Chapter 2. Replacing a failed master host

This document describes the process to replace a single etcd member. This procedure assumes that there is still an etcd quorum in the cluster.

Note

If you have lost the majority of your master hosts, leading to etcd quorum loss, then you must follow the disaster recovery procedure to recover from lost master hosts instead of this procedure.

If the control plane certificates are not valid on the member being replaced, then you must follow the procedure to recover from expired control plane certificates instead of this procedure.
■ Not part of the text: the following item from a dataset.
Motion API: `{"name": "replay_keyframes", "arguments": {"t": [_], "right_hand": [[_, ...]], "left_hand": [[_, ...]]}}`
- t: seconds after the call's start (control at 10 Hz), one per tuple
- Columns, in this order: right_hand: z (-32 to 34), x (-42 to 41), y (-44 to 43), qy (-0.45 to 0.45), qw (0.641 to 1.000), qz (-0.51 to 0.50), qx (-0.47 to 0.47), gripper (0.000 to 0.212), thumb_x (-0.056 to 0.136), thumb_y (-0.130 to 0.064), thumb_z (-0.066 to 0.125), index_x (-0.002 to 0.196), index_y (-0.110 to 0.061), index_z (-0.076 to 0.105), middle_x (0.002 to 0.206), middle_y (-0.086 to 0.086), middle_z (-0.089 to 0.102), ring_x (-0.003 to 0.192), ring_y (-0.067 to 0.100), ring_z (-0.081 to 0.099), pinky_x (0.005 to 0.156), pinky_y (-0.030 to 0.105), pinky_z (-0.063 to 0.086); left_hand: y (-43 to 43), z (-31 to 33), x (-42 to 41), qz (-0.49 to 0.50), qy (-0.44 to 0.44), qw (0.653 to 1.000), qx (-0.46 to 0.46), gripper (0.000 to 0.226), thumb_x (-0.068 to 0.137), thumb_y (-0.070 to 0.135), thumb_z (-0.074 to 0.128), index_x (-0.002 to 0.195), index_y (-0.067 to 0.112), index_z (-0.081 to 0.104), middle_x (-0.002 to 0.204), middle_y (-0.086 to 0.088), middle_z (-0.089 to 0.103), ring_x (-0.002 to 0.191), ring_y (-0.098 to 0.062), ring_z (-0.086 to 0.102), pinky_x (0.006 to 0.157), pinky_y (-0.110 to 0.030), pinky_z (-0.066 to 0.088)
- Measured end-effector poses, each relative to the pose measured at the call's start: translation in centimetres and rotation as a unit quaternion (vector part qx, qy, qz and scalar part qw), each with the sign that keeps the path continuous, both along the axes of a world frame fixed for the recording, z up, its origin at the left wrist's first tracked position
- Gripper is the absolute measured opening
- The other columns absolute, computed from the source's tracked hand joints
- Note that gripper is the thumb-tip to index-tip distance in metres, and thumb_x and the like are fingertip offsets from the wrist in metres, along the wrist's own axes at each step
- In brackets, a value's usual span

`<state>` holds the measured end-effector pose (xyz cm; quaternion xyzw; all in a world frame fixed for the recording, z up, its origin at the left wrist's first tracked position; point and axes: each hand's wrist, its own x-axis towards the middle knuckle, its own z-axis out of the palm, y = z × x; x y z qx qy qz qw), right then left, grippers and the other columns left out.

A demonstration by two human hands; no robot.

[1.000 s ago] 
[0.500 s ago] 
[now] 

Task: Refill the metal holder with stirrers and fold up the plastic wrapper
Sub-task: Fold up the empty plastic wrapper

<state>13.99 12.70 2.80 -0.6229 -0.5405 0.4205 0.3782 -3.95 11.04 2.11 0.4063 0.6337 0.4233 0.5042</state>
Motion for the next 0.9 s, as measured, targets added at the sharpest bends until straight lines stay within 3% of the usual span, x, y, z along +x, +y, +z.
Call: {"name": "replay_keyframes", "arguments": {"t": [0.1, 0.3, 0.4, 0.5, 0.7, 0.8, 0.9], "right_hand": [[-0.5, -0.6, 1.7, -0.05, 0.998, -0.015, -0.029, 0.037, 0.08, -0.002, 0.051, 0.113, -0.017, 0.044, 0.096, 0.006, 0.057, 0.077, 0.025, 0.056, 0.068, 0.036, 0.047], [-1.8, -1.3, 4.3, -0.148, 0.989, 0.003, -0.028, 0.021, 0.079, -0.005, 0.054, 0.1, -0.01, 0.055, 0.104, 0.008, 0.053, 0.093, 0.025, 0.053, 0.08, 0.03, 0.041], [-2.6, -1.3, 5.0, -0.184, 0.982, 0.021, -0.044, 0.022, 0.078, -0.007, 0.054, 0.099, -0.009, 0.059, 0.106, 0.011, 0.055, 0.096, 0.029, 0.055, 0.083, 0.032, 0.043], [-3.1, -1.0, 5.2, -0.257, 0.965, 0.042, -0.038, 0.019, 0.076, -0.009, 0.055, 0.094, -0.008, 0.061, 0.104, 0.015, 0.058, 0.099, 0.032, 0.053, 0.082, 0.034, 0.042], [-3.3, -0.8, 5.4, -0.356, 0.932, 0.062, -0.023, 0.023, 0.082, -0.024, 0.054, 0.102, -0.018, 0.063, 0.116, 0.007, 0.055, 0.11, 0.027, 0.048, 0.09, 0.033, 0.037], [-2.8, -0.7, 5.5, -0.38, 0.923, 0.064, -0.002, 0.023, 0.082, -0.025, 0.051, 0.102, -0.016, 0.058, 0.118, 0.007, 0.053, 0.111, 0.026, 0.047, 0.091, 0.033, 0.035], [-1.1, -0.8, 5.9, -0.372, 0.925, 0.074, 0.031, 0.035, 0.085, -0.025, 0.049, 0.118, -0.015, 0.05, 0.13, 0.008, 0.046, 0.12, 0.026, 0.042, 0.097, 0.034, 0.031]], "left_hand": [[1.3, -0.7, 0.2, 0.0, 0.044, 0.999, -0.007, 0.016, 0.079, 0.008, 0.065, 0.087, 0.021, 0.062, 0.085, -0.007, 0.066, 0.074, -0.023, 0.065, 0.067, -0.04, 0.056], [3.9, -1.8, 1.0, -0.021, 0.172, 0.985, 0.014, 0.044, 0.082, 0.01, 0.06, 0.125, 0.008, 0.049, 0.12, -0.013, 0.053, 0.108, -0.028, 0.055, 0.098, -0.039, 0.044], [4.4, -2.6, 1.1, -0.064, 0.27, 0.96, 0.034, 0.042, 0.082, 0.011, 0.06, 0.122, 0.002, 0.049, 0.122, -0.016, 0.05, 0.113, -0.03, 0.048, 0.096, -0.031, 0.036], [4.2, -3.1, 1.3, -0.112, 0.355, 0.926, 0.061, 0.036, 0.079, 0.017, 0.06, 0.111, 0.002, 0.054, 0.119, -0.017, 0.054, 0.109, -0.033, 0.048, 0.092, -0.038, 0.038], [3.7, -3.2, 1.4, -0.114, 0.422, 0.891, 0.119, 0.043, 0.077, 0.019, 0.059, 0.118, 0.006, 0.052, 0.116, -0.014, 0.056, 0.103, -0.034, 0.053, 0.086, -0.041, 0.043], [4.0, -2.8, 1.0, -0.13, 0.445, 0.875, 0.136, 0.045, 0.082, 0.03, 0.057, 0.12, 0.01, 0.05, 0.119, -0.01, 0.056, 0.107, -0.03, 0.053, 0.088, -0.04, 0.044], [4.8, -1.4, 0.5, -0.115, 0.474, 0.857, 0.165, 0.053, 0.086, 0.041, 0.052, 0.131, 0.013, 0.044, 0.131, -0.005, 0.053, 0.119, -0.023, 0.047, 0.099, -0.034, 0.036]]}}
To replace a single master host:

2.1. Removing a failed master host from the etcd cluster

Follow these steps to remove a failed master host from the etcd cluster.

Prerequisites

  • You have access to the cluster as a user with the cluster-admin role.
  • You have SSH access to an active master host.

Procedure

  1. View the list of Pods associated with etcd.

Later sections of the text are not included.